## [About this task]
Every line in the data below that holds "picture" should be found and copied.

Dataset records
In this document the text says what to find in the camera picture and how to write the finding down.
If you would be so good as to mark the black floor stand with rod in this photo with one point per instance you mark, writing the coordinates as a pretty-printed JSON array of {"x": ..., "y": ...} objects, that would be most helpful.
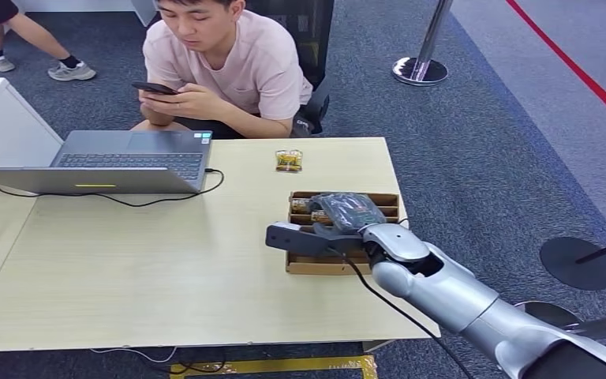
[{"x": 569, "y": 267}]

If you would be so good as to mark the person's right hand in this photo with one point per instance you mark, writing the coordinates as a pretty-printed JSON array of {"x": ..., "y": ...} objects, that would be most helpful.
[{"x": 149, "y": 102}]

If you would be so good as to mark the black smartphone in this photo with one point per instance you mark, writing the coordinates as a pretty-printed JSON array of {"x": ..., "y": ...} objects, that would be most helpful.
[{"x": 154, "y": 88}]

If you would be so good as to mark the grey open laptop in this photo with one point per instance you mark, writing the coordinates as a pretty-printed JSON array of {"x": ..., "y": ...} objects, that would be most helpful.
[{"x": 125, "y": 157}]

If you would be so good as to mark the seated person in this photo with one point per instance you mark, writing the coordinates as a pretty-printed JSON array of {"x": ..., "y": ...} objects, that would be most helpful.
[{"x": 240, "y": 57}]

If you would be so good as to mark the red floor tape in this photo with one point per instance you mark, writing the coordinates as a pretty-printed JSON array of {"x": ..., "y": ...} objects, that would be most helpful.
[{"x": 569, "y": 58}]

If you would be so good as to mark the loose yellow hotel card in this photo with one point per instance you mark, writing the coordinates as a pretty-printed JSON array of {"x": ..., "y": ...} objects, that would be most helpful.
[{"x": 288, "y": 161}]

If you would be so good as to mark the cardboard slotted card organizer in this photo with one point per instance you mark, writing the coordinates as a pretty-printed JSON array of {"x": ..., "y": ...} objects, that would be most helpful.
[{"x": 303, "y": 267}]

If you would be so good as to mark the person's left hand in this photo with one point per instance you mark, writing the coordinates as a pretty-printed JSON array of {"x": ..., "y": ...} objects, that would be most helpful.
[{"x": 198, "y": 102}]

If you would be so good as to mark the white cabinet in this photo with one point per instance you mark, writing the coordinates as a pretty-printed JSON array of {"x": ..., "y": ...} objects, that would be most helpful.
[{"x": 0, "y": 125}]

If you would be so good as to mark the yellow floor tape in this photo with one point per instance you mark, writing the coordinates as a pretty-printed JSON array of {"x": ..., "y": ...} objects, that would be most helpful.
[{"x": 292, "y": 364}]

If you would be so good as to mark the person's right forearm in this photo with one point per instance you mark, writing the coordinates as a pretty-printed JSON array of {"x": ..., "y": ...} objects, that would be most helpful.
[{"x": 151, "y": 117}]

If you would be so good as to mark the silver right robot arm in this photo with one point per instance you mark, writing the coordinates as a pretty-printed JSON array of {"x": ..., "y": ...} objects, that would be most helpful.
[{"x": 439, "y": 293}]

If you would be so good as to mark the chrome stanchion post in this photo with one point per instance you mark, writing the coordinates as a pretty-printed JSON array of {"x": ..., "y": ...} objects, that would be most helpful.
[{"x": 420, "y": 70}]

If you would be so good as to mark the person's left forearm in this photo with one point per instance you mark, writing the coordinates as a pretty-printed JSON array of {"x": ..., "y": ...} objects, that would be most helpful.
[{"x": 258, "y": 123}]

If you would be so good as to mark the white desk panel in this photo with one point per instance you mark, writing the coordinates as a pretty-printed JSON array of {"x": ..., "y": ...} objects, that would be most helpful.
[{"x": 99, "y": 5}]

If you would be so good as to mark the black office chair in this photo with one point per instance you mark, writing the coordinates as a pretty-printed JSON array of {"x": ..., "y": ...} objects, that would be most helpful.
[{"x": 313, "y": 31}]

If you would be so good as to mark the standing person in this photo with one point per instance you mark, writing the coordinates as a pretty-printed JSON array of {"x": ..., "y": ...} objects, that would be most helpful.
[{"x": 0, "y": 21}]

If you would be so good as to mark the white table leg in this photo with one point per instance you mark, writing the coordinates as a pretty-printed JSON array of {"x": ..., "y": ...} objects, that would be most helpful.
[{"x": 377, "y": 345}]

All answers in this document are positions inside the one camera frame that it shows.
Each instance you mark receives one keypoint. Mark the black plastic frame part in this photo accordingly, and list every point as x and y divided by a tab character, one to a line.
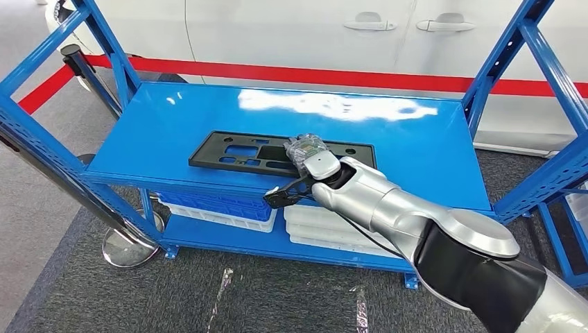
206	156

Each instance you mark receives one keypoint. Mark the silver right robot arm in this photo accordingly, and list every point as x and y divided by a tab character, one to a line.
413	216

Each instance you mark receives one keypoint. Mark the blue metal shelf rack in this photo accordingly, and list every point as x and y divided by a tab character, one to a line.
183	124

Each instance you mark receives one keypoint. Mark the blue wheeled shelf rack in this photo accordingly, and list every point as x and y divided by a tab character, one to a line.
553	239

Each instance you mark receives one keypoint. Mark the clear floor tape strip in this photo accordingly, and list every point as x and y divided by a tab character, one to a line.
225	280
361	312

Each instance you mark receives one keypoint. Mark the white car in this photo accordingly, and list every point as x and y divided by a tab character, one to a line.
275	27

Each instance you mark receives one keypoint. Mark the dark round stanchion base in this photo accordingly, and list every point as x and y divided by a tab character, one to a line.
86	159

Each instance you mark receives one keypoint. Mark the white storage bin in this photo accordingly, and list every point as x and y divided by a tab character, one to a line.
579	207

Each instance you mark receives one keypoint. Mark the chrome stanchion post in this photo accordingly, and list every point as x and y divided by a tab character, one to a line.
133	248
87	76

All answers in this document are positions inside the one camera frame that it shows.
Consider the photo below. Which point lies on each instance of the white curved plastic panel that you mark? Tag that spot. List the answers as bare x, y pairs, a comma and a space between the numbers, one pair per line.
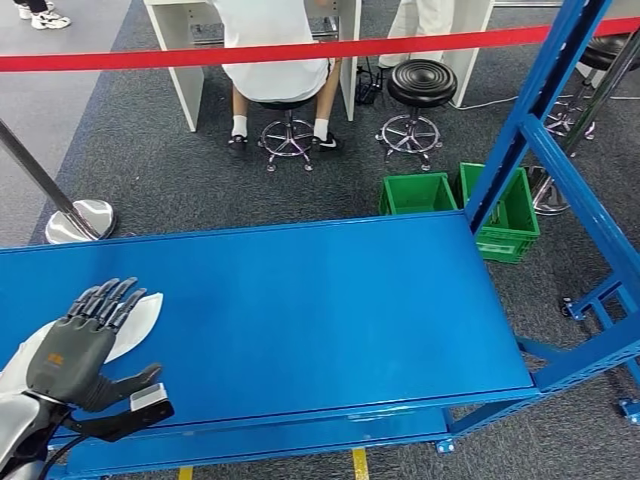
135, 324

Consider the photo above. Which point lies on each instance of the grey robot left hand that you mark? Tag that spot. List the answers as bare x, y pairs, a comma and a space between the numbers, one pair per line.
70, 358

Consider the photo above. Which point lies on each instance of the green plastic crate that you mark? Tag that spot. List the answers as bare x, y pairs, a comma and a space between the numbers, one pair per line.
515, 245
415, 192

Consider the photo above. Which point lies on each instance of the chrome barrier stanchion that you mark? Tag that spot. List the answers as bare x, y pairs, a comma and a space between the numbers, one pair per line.
80, 222
550, 199

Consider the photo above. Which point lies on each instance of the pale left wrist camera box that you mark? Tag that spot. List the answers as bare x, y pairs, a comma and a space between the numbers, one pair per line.
149, 397

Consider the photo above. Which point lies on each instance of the black stool chrome base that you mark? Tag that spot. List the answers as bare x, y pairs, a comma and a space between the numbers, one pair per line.
423, 83
600, 53
288, 137

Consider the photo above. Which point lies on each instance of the blue metal shelf rack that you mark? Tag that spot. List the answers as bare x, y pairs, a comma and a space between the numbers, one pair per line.
600, 296
300, 318

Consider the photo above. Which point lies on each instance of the yellow floor tape outline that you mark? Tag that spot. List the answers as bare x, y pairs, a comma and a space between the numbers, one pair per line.
360, 467

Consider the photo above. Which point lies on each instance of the red barrier belt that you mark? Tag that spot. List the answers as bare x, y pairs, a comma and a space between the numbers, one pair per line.
250, 53

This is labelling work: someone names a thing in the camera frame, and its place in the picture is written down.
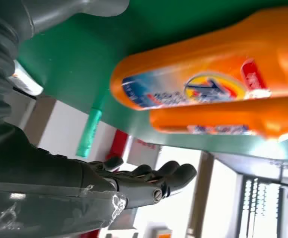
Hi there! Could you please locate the red and white sign board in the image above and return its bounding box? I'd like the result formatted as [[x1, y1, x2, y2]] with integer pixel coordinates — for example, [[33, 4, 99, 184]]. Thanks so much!
[[106, 129, 163, 170]]

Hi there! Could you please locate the green table mat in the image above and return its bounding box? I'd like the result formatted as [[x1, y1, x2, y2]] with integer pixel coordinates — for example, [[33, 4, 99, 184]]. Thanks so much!
[[17, 0, 288, 163]]

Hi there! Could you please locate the grey metal rack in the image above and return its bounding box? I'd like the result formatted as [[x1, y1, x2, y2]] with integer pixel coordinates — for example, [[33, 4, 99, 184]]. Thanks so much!
[[213, 152, 288, 238]]

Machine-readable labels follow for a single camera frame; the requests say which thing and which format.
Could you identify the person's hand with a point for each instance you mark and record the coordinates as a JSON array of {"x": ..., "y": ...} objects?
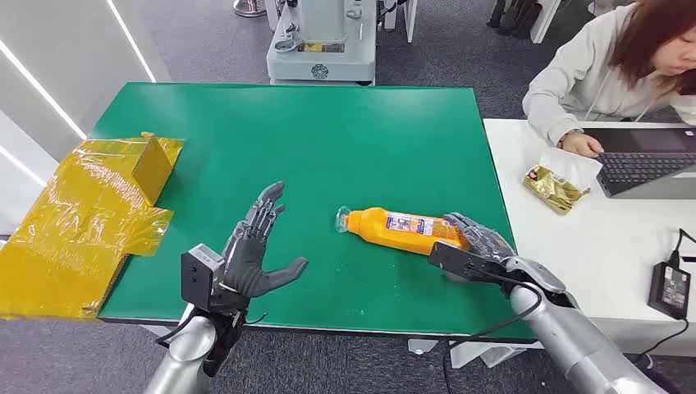
[{"x": 582, "y": 146}]

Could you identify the metal chair base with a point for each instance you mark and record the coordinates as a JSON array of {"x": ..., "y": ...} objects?
[{"x": 249, "y": 7}]

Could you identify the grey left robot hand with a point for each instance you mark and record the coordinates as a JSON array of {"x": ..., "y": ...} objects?
[{"x": 246, "y": 261}]

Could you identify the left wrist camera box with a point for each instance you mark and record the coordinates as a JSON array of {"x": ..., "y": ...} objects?
[{"x": 198, "y": 277}]

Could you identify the yellow taped cardboard box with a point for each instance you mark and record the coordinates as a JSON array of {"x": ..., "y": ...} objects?
[{"x": 81, "y": 228}]

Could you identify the grey laptop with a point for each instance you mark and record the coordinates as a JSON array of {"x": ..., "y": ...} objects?
[{"x": 647, "y": 163}]

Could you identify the white table foot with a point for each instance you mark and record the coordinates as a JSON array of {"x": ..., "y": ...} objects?
[
  {"x": 489, "y": 354},
  {"x": 423, "y": 346}
]

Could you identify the person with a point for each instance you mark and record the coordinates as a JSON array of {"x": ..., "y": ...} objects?
[{"x": 587, "y": 71}]

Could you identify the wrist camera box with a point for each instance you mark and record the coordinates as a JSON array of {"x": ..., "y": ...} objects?
[
  {"x": 198, "y": 277},
  {"x": 462, "y": 263}
]

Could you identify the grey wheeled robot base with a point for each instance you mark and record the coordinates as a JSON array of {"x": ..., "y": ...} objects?
[{"x": 321, "y": 54}]

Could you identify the gold snack packet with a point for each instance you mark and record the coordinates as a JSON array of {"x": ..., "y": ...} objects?
[{"x": 552, "y": 191}]

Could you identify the black power adapter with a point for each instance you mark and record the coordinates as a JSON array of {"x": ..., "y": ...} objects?
[{"x": 669, "y": 291}]

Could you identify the white tissue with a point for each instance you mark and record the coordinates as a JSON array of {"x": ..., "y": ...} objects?
[{"x": 576, "y": 166}]

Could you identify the orange bottle with clear cap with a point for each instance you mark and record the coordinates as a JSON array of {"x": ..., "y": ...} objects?
[{"x": 397, "y": 231}]

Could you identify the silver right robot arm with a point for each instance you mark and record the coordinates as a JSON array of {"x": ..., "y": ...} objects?
[{"x": 576, "y": 337}]

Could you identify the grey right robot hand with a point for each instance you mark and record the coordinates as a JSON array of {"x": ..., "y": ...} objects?
[{"x": 484, "y": 239}]

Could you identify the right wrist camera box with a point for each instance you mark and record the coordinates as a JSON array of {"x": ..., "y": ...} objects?
[{"x": 462, "y": 263}]

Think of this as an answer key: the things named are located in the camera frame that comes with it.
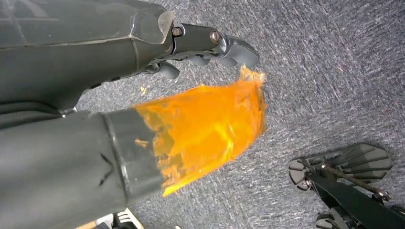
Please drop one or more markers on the orange tape wrap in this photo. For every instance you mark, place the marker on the orange tape wrap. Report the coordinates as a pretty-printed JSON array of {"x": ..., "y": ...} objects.
[{"x": 208, "y": 126}]

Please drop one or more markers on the black wheeled stand base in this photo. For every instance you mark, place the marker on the black wheeled stand base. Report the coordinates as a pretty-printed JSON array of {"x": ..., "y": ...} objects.
[{"x": 354, "y": 196}]

## [Written answer]
In this document the text says what to find in the camera picture and how to write the finding down.
This is labelling work: someone names a thing in the camera frame, and its place in the picture is written down.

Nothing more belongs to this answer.